Tabs {Pages}

Saturday, July 20, 2013

When your Friends are on Adventures...


 
Unfortunately the last thing I want to do after being on a computer all day is come home and be on the computer.  There is an odd relationship between being at work on the computer and being at home on the computer.  
 
The other day I went on my facebook and was bombarded by all the places my friends were.  There was evidence of my friends going to places that were adventurous to them.  Some of the evidence wasn't of a pretty statue or building, but them with all bags in hand in the airport.  There were also words expressing their joy, wonderment, and excitement.  
 
Please don't think that I am not excited for them.  I am. Truly. 
 
I am so excited.  I would love to be living the stories with them as they happen, rather than hearing them after the fact.  I would love to see these new places and see them interacting with the people and the place.
 
It’s one of those times where I wish I could multiply myself and be in a million places at once.  Or maybe just 10 places at once.  The truth is, there would not be enough of me to be in all the places I would want to be, or enough time in the day to do all the things I would want to do.  When opportunities are seen and the doors of possibilities are opened, the dreams get bigger.  There is much more room for those dreams to grow into bigger, better, and loftier ideas.
 
Needless to say, I am being disciplined not to look at airline websites.  I am weary to look at my bank account.  But I am excited to do a little travel dreaming.  And yes, I'm looking at the calendar and plotting my next destination.
 
A {few} of the people and places:
Devrie and Lauren are melting and loving in Haiti.  Anna is exploring Ecuador.  George just got back from Brazil.  Katie is in Thailand.  Kaiten went all over Africa.  Dominique just spent months in Kenya and is now planning to go back.  Jenny has been in East Asia all year and is going back.  Natalie is headed to El Salvador for a year.  Paige just soaked up the history of many cities in Europe and Tiffany is just about to take it by storm.  Oh and Hawaii, there's just too many to count.

 

Tuesday, July 9, 2013

Coffee Shop thinking


I’ve said it before and I will say it again, I love coffee shops. 
And you know what I love is that there is a coffee like beverage that is a part of almost every culture.  Ok, so some cultures its tea.  But when I think about some of the best conversations I’ve had with complete strangers have been the ones that take place in a coffee shop, at a park, or while riding public transportation. 
These days I’m loving the coffee shop because it is a place to stop, sit, talk, and think.
I recently moved back to the bay area.  That would be due to graduating and going with the assumption that living at home is the best option right now.  It’s been a transition, and it will continue to be.
I’m back on the central coast for brief weekend trips this summer.  And as I sat in one of my favorite college coffee shops I was sitting enjoying the surroundings.  There are the most beautiful paintings up on the wall. 
This particular shop has revolving art displays.  Some I have enjoyed, but others aren’t my favorite.  This one, I moved seats just to be able to look up and see two specific pieces.  We all know that in Europe I was the art junkie that went to museums and learned about the history and the times.  I could walk around art shows most days.  {I also like the outdoors}  I’m feeling inspired to ride a bike and find a huge oak, thanks to these paintings.  I love that something indoors can move you to be outdoors. 
I encourage you to go sit in a coffee shop soon.  No agenda.  Simply taking it as it comes.

Wednesday, July 3, 2013

Reality

 
 
 
You know what I’ve figured out.   I’m not Wonder Woman.  I know!

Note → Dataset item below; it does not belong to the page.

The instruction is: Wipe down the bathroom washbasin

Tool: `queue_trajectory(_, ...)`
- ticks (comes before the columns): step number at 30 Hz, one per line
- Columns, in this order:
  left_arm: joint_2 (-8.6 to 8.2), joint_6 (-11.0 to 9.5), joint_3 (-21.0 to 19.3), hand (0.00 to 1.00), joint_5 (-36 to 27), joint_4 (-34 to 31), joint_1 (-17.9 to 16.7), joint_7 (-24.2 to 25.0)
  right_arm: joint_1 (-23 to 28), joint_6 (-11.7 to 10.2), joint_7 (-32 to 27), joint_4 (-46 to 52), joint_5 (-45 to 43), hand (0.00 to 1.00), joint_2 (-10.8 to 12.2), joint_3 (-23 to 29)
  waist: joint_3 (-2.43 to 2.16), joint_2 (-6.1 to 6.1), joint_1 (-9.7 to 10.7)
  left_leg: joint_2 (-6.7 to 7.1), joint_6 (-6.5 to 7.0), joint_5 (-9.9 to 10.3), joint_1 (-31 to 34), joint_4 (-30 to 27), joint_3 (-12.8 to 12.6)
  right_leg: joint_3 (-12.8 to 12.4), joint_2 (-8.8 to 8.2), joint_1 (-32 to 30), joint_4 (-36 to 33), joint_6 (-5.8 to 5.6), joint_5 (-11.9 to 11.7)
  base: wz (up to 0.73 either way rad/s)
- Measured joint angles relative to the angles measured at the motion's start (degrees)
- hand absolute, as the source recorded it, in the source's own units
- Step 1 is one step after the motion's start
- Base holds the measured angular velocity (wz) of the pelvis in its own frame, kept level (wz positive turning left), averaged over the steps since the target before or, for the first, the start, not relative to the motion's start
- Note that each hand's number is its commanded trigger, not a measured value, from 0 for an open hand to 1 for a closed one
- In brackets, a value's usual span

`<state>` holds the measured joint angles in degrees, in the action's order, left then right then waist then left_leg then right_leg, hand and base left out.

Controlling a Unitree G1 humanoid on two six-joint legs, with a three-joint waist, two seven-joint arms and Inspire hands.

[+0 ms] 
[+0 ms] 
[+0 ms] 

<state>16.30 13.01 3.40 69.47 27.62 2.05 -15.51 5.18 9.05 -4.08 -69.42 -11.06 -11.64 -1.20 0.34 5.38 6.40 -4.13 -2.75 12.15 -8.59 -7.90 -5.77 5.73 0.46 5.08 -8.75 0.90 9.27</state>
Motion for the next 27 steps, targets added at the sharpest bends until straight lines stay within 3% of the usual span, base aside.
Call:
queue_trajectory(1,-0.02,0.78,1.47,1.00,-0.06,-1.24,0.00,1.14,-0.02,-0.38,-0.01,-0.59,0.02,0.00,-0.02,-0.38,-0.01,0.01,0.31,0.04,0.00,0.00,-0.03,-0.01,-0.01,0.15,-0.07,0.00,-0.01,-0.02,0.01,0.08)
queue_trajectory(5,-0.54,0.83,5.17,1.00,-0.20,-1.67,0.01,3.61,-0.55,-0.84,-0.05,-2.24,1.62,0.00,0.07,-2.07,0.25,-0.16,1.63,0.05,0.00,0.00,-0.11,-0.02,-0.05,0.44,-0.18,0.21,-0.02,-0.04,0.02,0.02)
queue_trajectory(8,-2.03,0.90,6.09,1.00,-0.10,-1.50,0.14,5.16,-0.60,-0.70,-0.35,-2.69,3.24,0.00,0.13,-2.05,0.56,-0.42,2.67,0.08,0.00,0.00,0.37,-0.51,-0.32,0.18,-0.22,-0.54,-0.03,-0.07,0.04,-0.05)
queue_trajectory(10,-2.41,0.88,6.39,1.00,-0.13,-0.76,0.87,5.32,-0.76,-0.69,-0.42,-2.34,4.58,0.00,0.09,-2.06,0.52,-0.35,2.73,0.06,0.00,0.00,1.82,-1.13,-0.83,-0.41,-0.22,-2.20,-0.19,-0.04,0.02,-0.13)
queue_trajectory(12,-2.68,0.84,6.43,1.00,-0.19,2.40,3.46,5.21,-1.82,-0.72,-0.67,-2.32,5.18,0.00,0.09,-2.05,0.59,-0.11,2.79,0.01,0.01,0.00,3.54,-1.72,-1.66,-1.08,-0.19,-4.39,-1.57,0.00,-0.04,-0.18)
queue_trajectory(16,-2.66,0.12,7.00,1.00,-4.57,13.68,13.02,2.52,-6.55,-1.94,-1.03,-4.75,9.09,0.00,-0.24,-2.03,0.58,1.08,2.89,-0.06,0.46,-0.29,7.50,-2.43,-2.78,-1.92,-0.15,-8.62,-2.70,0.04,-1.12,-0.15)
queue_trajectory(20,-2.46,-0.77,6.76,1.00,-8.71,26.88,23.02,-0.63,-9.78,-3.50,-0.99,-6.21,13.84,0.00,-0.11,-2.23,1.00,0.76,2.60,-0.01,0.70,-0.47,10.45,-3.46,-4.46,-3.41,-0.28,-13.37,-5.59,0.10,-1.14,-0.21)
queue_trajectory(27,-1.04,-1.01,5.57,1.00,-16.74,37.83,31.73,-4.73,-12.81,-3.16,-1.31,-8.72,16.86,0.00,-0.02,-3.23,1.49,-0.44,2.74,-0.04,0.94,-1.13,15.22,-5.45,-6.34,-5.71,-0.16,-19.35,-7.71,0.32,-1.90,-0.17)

Who would have thought?!
 
{Sweet Melody and I have a wonderful joke about this, makes me smile every time}
 
 
 
 
These last few weeks I have had so much going on.  So much that I wanted to be a part of.  And I have learned that the world doesn’t stop.  The earth doesn’t shatter when your own world feels like it’s about to explode.  The things I always knew but hadn’t experienced became a reality.
 
 
This year has been a lot of things becoming reality.  Truths coming into their full being.  And many times it means that things don’t make sense.  And experiences didn’t turn out or go the way I thought and hoped they would.
 
 
It’s been a struggle the last few weeks.  Life is hard.  One of my favorite quotes is “it takes courage to grow and become who you really are” e.e. cummings.  When I was younger I thought it was strange and I liked the sound of it, so I kept it tucked away in my memory.  I brought it out a couple of months ago.  I mull it over very once and awhile.
 
 
Courage.  Its hard to come by and its important. “20 seconds of courage that’s all you need sometimes” We bought a zoo, anyone?  You got to love the movies that are sweet and sappy and remind you of growing up.
 
 
Anyways, I’ve learned that I can’t do it all.  I’ve realized more than ever that I don’t understand how those popular bloggers can do it.  And I don’t understand a lot of things.  And I’ve learned how much I have to learn about my life.  Life is an adventure and part of the adventure is beginning to let go so that you can move on.